DY : Je ne sais pas qui est ce “vous”. Pour mettre fin au conflit entre nous et les Palestiniens dans la bande de Gaza, il faut trouver d’autres voies.

Depuis combien de temps est-ce que nous faisons confiance à une force internationale ? Regardez ce qui s’est passé pendant la Seconde Guerre mondiale.

DY : Nous sommes en train de parler d’une force multinationale dont le fondement serait américain.

Vos propos sont un peu curieux pour nous. Si nous vous avions posé la question d’une alliance de défense avec les États-Unis, vous auriez répondu qu’il est hors de question de dépendre d’une puissance étrangère. C’est la position de l’IDF. Et maintenant nous mettrions la sécurité d’Israël entre les mains des soldats américains ? Cela va complètement à l’encontre de la théorie de la sécurité de Ben Gourion.

DY : Ainsi donc vous pensez que, si une force américaine, ou une présence américaine importante, patrouille sur la rive occidentale du Jourdain aux côtés d’une force palestinienne ou jordanienne, cela mettrait en péril la sécurité de l’État d’Israël ?

Imaginez qu’un Palestinien ouvre le feu en direction d’Israël et qu’un soldat israélien touche accidentellement un soldat américain et le tue ?

DY : Tout cela est une question de priorités. Si l’un de vous pense que les choses iront mieux et que la situation sera tranquille si nous annexons la vallée du Jourdain, il se trompe.
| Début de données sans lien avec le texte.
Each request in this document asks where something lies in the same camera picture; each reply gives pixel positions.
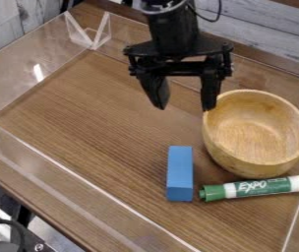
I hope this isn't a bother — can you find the blue rectangular block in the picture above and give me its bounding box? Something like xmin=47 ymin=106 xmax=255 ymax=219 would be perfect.
xmin=166 ymin=146 xmax=192 ymax=202

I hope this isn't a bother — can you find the green Expo marker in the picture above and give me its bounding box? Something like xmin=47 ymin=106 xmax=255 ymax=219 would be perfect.
xmin=198 ymin=175 xmax=299 ymax=202

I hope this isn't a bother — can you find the clear acrylic tray wall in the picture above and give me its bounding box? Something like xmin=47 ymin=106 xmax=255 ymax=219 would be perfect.
xmin=0 ymin=127 xmax=198 ymax=252

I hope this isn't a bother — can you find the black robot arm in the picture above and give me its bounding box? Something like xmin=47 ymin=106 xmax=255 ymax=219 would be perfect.
xmin=122 ymin=0 xmax=233 ymax=111

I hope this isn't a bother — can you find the clear acrylic corner bracket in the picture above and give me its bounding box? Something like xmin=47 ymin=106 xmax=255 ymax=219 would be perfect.
xmin=63 ymin=12 xmax=112 ymax=50

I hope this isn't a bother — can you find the black cable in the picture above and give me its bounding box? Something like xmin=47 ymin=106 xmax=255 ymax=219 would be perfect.
xmin=0 ymin=220 xmax=29 ymax=252

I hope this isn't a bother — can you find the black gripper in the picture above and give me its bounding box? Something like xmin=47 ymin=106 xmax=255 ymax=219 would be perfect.
xmin=122 ymin=6 xmax=233 ymax=111

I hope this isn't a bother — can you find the brown wooden bowl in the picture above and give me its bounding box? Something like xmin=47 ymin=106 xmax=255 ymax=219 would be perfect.
xmin=201 ymin=90 xmax=299 ymax=178

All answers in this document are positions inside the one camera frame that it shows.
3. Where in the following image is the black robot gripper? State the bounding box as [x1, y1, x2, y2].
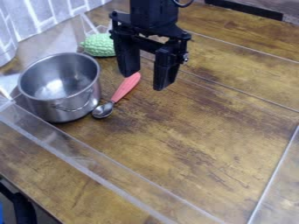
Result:
[109, 11, 192, 91]

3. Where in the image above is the pink handled metal spoon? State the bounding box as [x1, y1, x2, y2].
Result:
[92, 73, 141, 119]

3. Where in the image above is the stainless steel pot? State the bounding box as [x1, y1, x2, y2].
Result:
[17, 52, 100, 123]

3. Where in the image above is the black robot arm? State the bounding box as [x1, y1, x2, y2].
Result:
[109, 0, 193, 91]

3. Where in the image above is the green bitter melon toy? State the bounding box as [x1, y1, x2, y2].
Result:
[80, 33, 116, 57]

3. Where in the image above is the black bar at back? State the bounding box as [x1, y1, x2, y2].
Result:
[204, 0, 284, 21]

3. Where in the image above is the clear acrylic barrier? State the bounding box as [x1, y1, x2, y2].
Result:
[0, 10, 299, 224]

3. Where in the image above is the black table leg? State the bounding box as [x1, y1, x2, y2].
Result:
[0, 182, 37, 224]

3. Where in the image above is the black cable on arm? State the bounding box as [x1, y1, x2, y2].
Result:
[172, 0, 195, 9]

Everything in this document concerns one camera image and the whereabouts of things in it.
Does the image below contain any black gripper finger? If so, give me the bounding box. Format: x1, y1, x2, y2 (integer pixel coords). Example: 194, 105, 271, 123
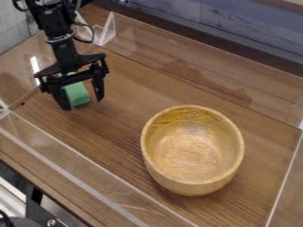
91, 65, 104, 101
48, 83, 71, 111

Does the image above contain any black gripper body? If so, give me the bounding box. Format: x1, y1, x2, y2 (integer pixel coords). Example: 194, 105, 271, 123
34, 36, 110, 93

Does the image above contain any green rectangular block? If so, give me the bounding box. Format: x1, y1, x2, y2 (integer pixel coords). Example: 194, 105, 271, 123
62, 82, 90, 108

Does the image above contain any brown wooden bowl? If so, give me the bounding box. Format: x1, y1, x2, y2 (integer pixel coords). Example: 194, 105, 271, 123
142, 105, 246, 196

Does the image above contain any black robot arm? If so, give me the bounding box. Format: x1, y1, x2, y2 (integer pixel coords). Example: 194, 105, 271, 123
12, 0, 110, 111

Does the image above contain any clear acrylic corner bracket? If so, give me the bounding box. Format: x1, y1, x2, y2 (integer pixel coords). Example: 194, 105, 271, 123
75, 12, 116, 46

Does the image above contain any black metal table bracket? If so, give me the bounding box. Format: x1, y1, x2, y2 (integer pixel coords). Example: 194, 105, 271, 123
26, 188, 68, 227

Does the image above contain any clear acrylic front wall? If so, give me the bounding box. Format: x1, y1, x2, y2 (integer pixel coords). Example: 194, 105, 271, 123
0, 98, 199, 227

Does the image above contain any black cable at corner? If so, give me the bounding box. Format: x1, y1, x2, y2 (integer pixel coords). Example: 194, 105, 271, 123
0, 210, 15, 227

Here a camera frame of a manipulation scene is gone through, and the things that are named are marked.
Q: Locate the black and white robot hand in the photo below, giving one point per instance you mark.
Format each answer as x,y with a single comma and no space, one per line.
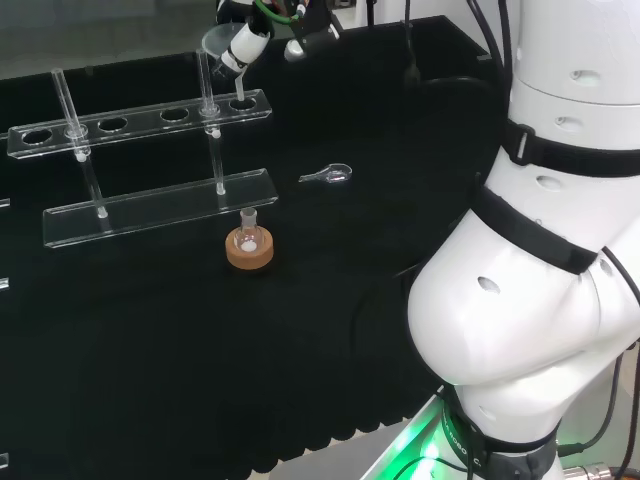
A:
250,42

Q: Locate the clear plastic funnel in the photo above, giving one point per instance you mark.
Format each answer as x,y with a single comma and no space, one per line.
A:
217,40

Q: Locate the clear glass weighing funnel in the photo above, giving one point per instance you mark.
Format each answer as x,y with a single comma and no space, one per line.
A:
337,172

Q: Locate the clear acrylic funnel stand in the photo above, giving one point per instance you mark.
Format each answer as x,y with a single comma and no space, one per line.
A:
150,212

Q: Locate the small round-bottom glass flask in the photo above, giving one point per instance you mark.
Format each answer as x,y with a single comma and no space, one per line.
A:
247,232

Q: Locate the clear plastic cloth clip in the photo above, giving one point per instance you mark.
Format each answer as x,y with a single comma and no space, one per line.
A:
4,202
3,283
3,460

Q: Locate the black bench cloth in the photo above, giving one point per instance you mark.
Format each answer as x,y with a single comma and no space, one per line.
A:
200,350

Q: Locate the pale board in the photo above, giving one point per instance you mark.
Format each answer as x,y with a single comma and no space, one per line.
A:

À mon avis, c’est une meilleure solution que de n’avoir aucune force internationale engagée du tout. Vous êtes en train de parler d’une situation dans laquelle l’IDF aurait à reconquérir toute la Judée et la Samarie. Est-ce un meilleur scénario ? […] L’annexion de la vallée du Jourdain pourrait conduire à des émeutes en Judée et en Samarie, et pourrait aussi fragiliser le royaume jordanien. […] S’il se crée une situation confuse avec le royaume jordanien du fait que les Palestiniens prendraient le contrôle de la rue dans la vallée du Jourdain, alors ce pays, dont les bases sont précaires, pourrait faire appel à un engagement iranien, parmi d’autres. Nous risquons donc de ne pas trouver seulement des Jordaniens de l’autre côté du Jourdain, mais aussi des milices pro-iraniennes ou iraniennes. Tout cela est une question de priorités.